New-to-you clothing: how to make your closet more sustainable

October 7, 2022

By: Lauren Formosa, WMEAC Intern

As the seasons begin to change, people across West Michigan are thinking about swapping their t-shirts and shorts for sweaters and pants. And what better time is there to think about cleaning out your closet and adding some new pieces from your local thrift store?

The secondhand market is quickly becoming a powerhouse in the apparel industry, growing faster than ever according to tredUP’s 2022 Resale Report. Clothing resale across the United States saw a 58 percent growth in 2021, the highest in five years, and is expected to grow 16 times faster than the broader clothing retail sector by 2026.  

Although a large part of the intrigue of the secondhand market comes from the affordable prices and the thrill of finding hidden gems amongst mountains of unwanted items, secondhand shopping also offers a sustainable solution to overconsumption in the apparel industry. However, it still has to compete with the growing number of fast fashion brands that offer cheap and trendy styles in record time, especially now that more Gen Z and Millennial shoppers are looking for ways to stay fashionable without breaking the bank. 

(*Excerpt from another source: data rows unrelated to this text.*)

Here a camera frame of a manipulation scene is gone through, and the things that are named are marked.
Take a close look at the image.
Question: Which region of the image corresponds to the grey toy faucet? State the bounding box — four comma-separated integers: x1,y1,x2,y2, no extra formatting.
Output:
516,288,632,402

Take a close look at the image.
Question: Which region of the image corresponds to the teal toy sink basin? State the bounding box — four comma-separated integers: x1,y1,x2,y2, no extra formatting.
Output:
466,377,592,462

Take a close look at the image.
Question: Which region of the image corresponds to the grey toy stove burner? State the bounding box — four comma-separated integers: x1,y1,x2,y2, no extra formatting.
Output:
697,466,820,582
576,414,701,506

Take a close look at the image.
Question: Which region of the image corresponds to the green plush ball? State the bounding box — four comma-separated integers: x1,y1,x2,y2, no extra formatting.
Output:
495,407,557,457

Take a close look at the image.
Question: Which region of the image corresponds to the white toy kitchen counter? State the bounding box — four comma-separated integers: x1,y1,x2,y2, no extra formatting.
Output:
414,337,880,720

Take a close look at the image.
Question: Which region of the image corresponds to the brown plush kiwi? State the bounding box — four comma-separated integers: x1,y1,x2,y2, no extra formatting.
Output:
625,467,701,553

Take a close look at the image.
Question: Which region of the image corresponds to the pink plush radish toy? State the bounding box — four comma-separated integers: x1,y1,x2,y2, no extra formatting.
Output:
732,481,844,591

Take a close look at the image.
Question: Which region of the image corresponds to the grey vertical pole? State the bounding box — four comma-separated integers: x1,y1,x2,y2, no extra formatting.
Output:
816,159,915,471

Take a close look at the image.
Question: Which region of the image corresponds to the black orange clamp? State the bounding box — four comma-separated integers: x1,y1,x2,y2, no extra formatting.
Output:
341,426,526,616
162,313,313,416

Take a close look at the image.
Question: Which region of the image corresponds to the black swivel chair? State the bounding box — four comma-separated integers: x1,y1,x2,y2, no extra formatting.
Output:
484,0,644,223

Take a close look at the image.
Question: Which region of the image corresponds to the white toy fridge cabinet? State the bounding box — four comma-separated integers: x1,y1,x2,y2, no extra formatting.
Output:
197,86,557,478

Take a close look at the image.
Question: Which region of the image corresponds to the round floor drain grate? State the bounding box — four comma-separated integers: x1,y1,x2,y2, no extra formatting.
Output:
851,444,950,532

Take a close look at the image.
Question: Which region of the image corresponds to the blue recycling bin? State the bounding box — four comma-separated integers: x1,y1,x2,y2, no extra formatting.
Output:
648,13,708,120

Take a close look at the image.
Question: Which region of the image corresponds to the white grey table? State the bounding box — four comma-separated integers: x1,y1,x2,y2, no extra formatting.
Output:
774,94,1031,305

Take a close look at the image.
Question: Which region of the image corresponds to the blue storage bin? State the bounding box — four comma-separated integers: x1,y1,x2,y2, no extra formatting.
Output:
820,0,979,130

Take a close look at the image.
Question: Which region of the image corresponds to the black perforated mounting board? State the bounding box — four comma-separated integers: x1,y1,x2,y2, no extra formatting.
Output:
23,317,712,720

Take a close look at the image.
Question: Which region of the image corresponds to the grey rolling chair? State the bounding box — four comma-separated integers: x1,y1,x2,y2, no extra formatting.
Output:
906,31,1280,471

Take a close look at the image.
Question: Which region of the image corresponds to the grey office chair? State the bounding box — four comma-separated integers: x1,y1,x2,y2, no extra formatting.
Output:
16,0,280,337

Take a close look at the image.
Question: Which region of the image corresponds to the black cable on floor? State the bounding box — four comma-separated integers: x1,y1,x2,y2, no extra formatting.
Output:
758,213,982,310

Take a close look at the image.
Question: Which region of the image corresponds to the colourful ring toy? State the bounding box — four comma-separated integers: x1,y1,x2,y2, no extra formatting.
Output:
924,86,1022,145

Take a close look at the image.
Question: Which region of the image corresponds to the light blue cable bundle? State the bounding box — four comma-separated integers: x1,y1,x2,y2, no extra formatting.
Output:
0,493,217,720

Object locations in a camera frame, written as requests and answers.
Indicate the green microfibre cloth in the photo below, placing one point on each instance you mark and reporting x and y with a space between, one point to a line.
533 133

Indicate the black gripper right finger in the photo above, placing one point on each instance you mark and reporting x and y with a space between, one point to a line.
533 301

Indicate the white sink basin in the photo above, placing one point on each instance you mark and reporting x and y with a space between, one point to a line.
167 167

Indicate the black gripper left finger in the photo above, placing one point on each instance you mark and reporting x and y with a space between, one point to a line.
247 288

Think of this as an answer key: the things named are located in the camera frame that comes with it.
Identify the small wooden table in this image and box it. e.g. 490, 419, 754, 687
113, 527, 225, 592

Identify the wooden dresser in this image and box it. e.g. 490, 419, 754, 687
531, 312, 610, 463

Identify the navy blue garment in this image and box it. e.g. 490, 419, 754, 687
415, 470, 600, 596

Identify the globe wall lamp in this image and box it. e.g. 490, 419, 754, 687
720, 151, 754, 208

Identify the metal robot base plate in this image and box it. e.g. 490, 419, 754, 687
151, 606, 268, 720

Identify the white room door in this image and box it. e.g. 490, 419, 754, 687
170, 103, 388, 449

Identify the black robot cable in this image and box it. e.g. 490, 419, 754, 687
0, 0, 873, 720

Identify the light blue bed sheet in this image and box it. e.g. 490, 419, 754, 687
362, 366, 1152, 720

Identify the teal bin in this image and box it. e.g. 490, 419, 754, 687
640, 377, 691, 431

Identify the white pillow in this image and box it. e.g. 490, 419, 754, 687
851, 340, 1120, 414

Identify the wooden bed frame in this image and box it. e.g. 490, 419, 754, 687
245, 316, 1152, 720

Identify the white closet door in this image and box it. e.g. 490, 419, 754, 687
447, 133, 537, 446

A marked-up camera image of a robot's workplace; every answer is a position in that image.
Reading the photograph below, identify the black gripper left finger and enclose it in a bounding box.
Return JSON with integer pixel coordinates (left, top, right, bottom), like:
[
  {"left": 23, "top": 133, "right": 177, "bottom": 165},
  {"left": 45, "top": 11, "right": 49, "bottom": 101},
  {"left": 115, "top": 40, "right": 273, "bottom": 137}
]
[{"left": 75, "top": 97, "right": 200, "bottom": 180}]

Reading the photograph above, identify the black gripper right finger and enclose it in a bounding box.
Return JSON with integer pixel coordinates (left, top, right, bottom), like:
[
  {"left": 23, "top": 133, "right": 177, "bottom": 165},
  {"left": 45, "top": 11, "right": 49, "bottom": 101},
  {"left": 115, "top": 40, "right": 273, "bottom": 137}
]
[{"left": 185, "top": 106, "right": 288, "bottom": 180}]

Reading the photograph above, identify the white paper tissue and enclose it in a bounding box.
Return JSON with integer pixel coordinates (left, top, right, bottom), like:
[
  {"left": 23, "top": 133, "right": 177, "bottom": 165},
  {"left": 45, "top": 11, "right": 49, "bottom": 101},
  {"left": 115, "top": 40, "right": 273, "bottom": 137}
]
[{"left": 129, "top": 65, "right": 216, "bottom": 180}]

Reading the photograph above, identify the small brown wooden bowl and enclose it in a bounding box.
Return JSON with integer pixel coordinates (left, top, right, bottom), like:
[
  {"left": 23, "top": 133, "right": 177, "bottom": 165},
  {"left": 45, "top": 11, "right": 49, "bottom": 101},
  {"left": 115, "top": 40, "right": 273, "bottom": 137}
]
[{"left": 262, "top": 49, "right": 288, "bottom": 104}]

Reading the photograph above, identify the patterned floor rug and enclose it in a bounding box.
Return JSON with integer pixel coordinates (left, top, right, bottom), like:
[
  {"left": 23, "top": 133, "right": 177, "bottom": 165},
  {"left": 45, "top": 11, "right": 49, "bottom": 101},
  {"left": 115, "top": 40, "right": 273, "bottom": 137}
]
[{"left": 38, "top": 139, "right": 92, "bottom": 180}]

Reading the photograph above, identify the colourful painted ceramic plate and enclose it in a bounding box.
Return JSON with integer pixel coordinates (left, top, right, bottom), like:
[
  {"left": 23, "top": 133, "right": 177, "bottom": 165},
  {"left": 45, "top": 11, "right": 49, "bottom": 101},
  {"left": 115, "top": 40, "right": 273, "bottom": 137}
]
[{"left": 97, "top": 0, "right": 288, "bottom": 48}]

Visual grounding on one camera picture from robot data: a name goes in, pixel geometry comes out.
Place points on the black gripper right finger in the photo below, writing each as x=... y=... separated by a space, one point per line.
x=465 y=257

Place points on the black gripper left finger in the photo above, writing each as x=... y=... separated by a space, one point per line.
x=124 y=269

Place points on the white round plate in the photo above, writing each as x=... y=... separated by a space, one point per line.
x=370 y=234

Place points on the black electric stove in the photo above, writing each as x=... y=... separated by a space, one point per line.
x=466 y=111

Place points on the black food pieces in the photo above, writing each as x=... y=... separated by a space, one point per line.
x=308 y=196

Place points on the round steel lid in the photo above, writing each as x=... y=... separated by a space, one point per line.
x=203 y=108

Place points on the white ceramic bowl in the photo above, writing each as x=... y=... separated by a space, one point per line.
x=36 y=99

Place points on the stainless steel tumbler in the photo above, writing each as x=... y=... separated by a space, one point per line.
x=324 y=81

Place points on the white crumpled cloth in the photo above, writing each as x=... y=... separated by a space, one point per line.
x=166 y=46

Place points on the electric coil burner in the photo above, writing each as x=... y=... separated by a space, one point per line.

With growing concerns about the economic trajectory the U.S. markets are heading in, how can people be eco-conscious without breaking the bank? The solution to this problem: thrifting and resale.

History of Apparel

Like many industries, there was a time when fashion moved slowly and there wasn’t an insatiable need to provide consumers with the next best thing each week.

Until the fast fashion boom in the mid-2000s, clothing retail worked on a traditional four-season cycle with designers carefully planning their fall, winter, spring, and summer collections based on what they believed consumers would want. Clothes were made with higher quality materials and meant to withstand years of wear until the item needed to be replaced.

That is no longer the case, as evidenced by the massive success of retailers such as H&M, Shein, and Zara. 

Brands like these now run roughly 52 “micro-seasons” yearly in an attempt to keep up with the ever-changing fashion landscape. It’s an expectation at this point for all brands, even high-end retailers, to release about one new collection a week and ensure their inventory is constantly updated for their customers.

At the current increased rate of apparel production the industry is experiencing, companies are able to replicate the newest trends in real-time. Their online stores can be updated almost daily with new items while their traditional storefronts may only have to wait a few weeks at most to receive new inventory.

The Issue with Fast Fashion

For all the improvements the apparel industry has seen in recent years to keep up with the high demands from modern consumers, the manufacturing process leaves a lot to be desired by more eco-conscious consumers.

Too many brands have abandoned quality to speed up production times, meaning items often don’t go through quality control and must be replaced more frequently. A shirt that could once last ten-plus years may now only have two or three years’ worth of wear at best. This business model forces buyers to over-consume apparel, replacing poor-quality items with more items of similar quality and throwing out what’s unusable.

These retailers also fall victim to overconsumption by producing more clothes than they can sell and having to send their overstock to the landfill. Altogether, both retailer and consumer overconsumption exacerbates the issue of clothes ending up in landfills, with 11 million tons of textile waste produced in the United States each year.

Under the fast fashion model, the lifecycle of a piece of clothing is severely cut down and almost guaranteed to end its cycle in the trash. Further, the clothes that end up in landfills are made of synthetic fabrics and treated with harsh chemicals, making them take longer to degrade than an average cotton-made piece of apparel.

The Future is Circular

The arguably best solution for the overconsumption issue the traditional clothing sector faces is secondhand and resale shopping. When shopping secondhand, you give second chances to garments that otherwise would have been trashed and add unique pieces to your wardrobe.

Creating a wardrobe with primarily new-to-you and thrifted items promotes what thredUP refers to as “circular closets.” Secondhand items are more often re-donated once the owner decides to get rid of it, extending their lifespans and creating a circular cycle where thrifted items end up back at the thrift store when no longer needed. Even if a re-donated item is too worn to be resold, the store is more likely to recycle or reuse them as rags than to send them to a landfill.

Thrifting, according to the thredUP report, also allows shoppers to stretch their apparel budget without the guilt of buying into fast fashion, which has become more important as Americans look to spend more on essentials such as groceries or gas. Although some fast fashion retailers offer similar prices to resold items, the quality is what sets thrifted items apart in the competition for wallet-friendly shopping. Consumers will often find garments that can last years of wear and wash from the thrift store at comparable prices to their fast fashion counterparts.

Regardless of past perceptions of the easy accessibility to fast fashion, thrifting and secondhand shopping is an increasingly attractive solution to the apparel industry’s problems that seemingly never improve. If you want to shop affordably and find pieces that will last, maybe it’s time to give new-to-you clothing a shot. Your closet–and the environment–will thank you later.